Here are some records; copy every line that holds the word "right".
********************
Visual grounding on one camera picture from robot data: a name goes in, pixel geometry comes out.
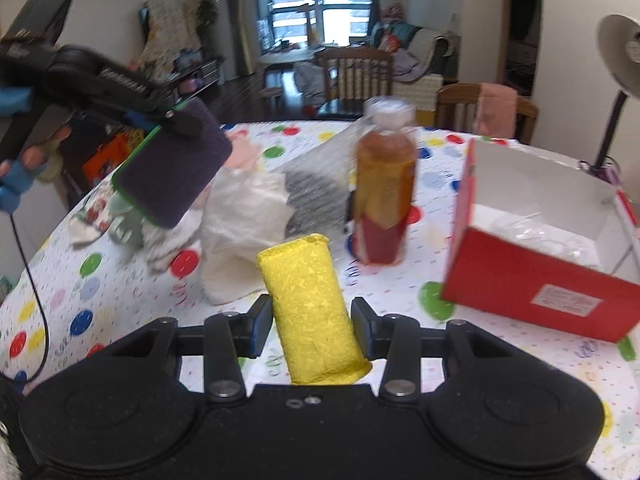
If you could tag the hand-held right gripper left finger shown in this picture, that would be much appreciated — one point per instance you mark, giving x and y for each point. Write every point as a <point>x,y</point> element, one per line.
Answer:
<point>261,329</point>

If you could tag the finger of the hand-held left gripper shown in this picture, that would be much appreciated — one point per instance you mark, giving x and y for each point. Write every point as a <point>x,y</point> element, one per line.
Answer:
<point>185,123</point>
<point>140,121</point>

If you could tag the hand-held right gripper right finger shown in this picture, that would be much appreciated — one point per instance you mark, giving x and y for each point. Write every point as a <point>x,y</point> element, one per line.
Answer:
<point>361,329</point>

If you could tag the yellow sponge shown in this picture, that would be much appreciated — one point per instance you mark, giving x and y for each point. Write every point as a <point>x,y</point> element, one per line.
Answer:
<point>310,310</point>

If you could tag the purple and green sponge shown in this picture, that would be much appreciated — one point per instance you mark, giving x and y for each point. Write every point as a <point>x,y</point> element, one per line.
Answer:
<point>175,175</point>

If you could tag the red cardboard box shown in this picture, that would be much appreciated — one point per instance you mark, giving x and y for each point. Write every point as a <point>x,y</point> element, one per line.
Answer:
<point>500,280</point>

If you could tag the person's left hand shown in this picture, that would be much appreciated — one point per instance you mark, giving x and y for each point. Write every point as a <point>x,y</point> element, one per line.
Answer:
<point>33,156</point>

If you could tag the pink kettlebell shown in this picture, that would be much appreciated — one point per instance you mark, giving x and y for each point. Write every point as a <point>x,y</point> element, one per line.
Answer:
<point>194,85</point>

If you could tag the orange cardboard carton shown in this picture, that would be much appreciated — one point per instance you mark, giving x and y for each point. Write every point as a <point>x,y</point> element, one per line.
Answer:
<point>107,156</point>

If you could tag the tv cabinet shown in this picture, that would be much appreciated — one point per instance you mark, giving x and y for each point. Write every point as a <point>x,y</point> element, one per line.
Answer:
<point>200,70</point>

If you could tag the white towel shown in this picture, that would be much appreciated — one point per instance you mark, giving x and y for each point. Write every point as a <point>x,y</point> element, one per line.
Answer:
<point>225,272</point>

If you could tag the small wooden stool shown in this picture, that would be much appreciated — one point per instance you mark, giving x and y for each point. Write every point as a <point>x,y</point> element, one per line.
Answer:
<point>271,93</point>

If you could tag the white plastic bag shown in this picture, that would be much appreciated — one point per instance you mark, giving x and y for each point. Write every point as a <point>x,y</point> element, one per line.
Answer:
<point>240,205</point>

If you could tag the yellow print dust cloth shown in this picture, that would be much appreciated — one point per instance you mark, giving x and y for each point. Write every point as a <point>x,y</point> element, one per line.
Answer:
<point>165,25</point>

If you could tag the potted plant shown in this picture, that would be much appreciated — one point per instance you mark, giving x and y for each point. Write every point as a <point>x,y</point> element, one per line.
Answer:
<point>207,17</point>

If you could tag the white fluffy cloth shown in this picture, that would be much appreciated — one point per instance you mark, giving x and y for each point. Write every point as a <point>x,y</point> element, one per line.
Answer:
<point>167,242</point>

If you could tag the wooden coffee table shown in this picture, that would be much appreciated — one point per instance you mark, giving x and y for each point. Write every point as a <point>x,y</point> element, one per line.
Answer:
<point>287,56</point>

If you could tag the curtain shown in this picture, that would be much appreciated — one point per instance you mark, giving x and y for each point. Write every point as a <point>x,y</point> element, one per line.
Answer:
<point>244,15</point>

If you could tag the grey bag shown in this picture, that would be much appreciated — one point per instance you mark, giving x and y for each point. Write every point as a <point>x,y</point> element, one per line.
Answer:
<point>310,77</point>

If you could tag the balloon print tablecloth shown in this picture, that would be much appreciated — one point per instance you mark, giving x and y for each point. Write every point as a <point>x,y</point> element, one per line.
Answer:
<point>125,300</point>

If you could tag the clear bubble wrap bag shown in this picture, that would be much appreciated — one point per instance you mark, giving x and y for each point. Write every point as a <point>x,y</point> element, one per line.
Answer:
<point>315,185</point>

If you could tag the orange-red drink bottle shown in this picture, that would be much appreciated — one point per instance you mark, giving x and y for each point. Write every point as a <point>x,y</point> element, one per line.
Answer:
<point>382,185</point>

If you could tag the wooden chair with black seat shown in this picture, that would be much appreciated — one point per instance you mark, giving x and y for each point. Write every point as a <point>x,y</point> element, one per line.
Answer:
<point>355,72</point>

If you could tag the clear plastic bag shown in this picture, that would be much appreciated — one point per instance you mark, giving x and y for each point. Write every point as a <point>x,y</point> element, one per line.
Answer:
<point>540,234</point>

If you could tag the red cushion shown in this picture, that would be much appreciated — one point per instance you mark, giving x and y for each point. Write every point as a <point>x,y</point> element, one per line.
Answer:
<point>395,40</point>

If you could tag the grey clothes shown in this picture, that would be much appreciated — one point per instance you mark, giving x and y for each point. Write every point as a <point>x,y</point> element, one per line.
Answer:
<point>407,67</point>

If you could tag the sofa with cream cover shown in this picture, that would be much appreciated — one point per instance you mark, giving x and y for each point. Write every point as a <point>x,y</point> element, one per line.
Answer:
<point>430,87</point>

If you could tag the pink towel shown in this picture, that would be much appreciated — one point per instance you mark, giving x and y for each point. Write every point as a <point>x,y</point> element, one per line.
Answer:
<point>497,110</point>

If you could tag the white desk lamp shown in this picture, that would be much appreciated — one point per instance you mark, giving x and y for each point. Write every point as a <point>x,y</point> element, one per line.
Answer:
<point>620,50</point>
********************
> Answer for the task
If you could tag the hand-held right gripper left finger shown in this picture, that would be much appreciated — one point per instance you mark, giving x and y for each point. Write every point as a <point>x,y</point> element, one per line.
If you could tag the hand-held right gripper right finger shown in this picture, that would be much appreciated — one point per instance you mark, giving x and y for each point. Write every point as a <point>x,y</point> element, one per line.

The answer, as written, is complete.